Instructions for the task =
A single number is the answer here: the count of lines in the records below in which the word "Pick" appears.
:: Available data ::
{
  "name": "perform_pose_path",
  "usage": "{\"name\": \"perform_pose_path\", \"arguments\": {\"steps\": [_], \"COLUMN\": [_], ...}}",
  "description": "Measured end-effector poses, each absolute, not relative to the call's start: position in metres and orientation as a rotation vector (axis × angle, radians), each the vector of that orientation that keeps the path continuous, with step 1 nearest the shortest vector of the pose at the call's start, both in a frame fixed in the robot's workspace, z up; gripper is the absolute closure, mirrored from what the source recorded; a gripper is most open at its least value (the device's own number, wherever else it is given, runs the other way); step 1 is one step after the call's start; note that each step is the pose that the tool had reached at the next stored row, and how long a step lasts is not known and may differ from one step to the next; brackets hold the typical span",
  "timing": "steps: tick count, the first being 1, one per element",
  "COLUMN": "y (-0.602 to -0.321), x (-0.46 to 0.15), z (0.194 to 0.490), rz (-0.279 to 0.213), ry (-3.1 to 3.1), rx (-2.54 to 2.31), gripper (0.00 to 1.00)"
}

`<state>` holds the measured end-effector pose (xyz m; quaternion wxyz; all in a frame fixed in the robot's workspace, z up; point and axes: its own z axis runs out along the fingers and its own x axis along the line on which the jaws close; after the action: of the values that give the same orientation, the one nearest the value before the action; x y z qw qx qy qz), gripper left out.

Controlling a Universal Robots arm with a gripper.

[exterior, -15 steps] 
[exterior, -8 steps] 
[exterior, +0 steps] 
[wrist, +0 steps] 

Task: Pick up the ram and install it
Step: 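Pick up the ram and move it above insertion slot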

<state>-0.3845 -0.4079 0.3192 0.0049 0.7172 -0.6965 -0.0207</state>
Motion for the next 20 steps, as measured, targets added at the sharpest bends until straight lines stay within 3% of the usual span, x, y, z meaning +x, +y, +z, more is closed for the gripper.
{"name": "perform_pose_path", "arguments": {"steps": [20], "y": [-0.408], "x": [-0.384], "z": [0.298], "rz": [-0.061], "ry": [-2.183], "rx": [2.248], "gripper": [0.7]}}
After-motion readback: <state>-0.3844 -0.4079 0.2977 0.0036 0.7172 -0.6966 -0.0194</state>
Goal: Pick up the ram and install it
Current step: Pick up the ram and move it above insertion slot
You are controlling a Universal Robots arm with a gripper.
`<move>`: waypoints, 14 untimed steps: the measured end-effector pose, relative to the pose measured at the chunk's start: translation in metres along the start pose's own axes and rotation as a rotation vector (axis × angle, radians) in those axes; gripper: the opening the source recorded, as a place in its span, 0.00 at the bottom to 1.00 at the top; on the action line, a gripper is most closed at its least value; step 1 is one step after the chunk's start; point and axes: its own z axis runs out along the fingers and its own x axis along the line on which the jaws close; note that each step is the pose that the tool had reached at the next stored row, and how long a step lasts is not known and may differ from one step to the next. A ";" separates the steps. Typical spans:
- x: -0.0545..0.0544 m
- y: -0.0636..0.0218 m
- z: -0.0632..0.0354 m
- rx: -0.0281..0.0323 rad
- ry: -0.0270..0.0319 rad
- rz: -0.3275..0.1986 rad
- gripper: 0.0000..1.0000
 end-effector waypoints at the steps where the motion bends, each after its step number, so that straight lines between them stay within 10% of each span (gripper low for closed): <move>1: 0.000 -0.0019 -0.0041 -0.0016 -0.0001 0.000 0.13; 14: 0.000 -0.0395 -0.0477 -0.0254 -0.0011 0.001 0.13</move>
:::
Answer box =
4